Logan was patting his husband’s back. A good call, seeing as how the poor man looked like he was going to pass out. “There’s so much blood…” he whispered.

Virgil almost tripped and fell when blood-soaked hands reached for Remy.

He almost fainted when he looked up to see they belonged to his father.

He looked at Remus. Then back at Damien.

“Did you…?”

His voice died in his throat before he could finish the question, but it didn’t matter.

“Yes.” Damien admitted, letting his gaze fall to the kitchen knife that lay abandoned behind him. 

He didn’t need to say anything else.

He turned back to Remy: “Are you okay?”

All he received in response was an eyebrow raise.

“Okay, that’s fair.” said Damien, “I’ll take you to the ER.”

“Yes please.” groaned Remy.

Virgil examined his arm. It was  _ definitely _ broken. It was limp and it was swelling fast. But how had he managed to get his arm under Virgil’s head? 

Logan kneeled next to them. “May I take a look at it?” he asked, politely.

Roman offered his much appreciated support: “Oh!! Oh!! His hands are really cold. It’s like an ice pack. Virgil knows.”

“Cool, ice me.” Remy shrugged, but his discomfort was obvious.

Virgil stood by as Logan examined the injury.

“Oh, this  _ is  _ like an ice pack. Nice.” Remy chuckled, then hissed in pain when Logan poked at the bruised skin of his arm.

Virgil bit his lip. "Remy?" he called.

"Yeah?"

"Why was your arm under my head?"

Remy scratched his head with his good hand: "Well, I mean… have you seen where you fell? You would've cracked your head open. No offense, Mr Maitland."

"None taken."

Virgil's heart sank: "Oh. I'm...sorry."

"For what, for falling? Come on, Vir-  _ OW _ be careful with that, please." Remy whined when Logan made an uncharacteristically careless movement.

He straightened his back and continued with his  _ cool uncle _ routine: "I'd take you over my arm any day. It's chill."

Virgil slicked his sweat-matted hair back: "Yeah, but you-"

"Ain't this a touching moment." croaked someone behind them.

They all turned to face the otherwordly green light that seeped from the door in the wall.

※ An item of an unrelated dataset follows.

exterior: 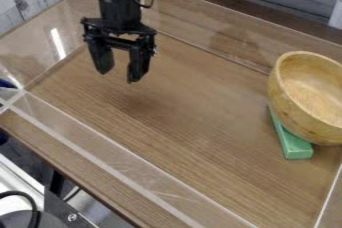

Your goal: Remove the green block from inside the brown bowl and put it on the table

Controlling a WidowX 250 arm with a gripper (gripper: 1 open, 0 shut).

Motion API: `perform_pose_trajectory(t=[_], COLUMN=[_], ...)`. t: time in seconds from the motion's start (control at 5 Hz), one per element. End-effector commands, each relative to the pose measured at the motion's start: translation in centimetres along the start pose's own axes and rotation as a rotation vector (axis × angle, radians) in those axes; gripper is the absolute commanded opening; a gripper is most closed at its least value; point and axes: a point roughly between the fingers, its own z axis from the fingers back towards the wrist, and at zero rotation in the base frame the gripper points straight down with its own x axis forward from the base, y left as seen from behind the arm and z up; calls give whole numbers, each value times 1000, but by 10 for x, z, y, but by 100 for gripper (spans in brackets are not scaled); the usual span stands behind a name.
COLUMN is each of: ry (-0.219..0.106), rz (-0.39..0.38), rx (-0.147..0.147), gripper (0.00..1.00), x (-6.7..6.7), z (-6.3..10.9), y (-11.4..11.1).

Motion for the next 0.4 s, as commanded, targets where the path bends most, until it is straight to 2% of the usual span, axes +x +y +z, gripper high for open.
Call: perform_pose_trajectory(t=[0.0,0.2], ry=[-18,5], rz=[-19,-58], rx=[37,67], gripper=[100,100], x=[7,10], z=[-1,-15], y=[0,-8])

His first thought was that she looked familiar. It wasn’t until she took a long drag of her cigarette that he knew it.

The smoke from the cigarette poured out in swirls from the gash in her throat. 

“I’ll make this quick.” the ghost stated. “You!” She turned to Virgil: “Come with me.”

Roman stepped in front of him: “Uuuh...says who?”

Virgil pulled on his sleeve. “Netherworld security…” he whispered. He could feel the colour bleaching away from his face. 

The ghost woman seemed slightly offended: “I am not security. I am in charge of cleaning  _ your  _ mess.” she corrected, stepping over Remus’s body to reach them.

Roman did not move an inch: “Who even are you?”

She kept smoking. “My name is Juno. Satisfied?”

“No!!” growled his friend before Virgil could say anything: “What do you want with Virgil?”

The lady gave a long-suffering sigh, blowing smoke in Roman’s face: “Move, kid. And you!” she pointed over Roman’s shoulder: “You can’t just walk in and out of the Netherworld. What were you thinking?”

Virgil stood, raising his arms in surrender: “I...I know, I’m sorry.”

Her hand trembled so much that he thought she was going to burn herself with the lit cigarette. “ _ Sorry _ doesn’t cut it, kid. Do you have any idea how much paperwork goes into this?”

“I’m sorry…” Virgil repeated. His stomach sank. He had a feeling he knew where this was going. He caught Dad and Remy exchanging a worried look in his peripheral vision. 

Juno sighed: “Is that all you ever say?”

He bit his lip.

“You’re in our records.” she continued, “According to which, you died two days ago. Seeing as how you’re clearly  _ not  _ dead, there is a pressing issue here.”

It was only when she said that that the realization seemed to dawn on everyone.

_ She wants me dead. _

Virgil was, obviously, not a stranger to death and the like. In fact, he would say he was more experienced than most in what death was like. There was a difference, however, between knowing and  _ knowing _ . 

It wasn't fair. After everything he and his loved ones had gone through to learn just how precious life was, it wasn't fair.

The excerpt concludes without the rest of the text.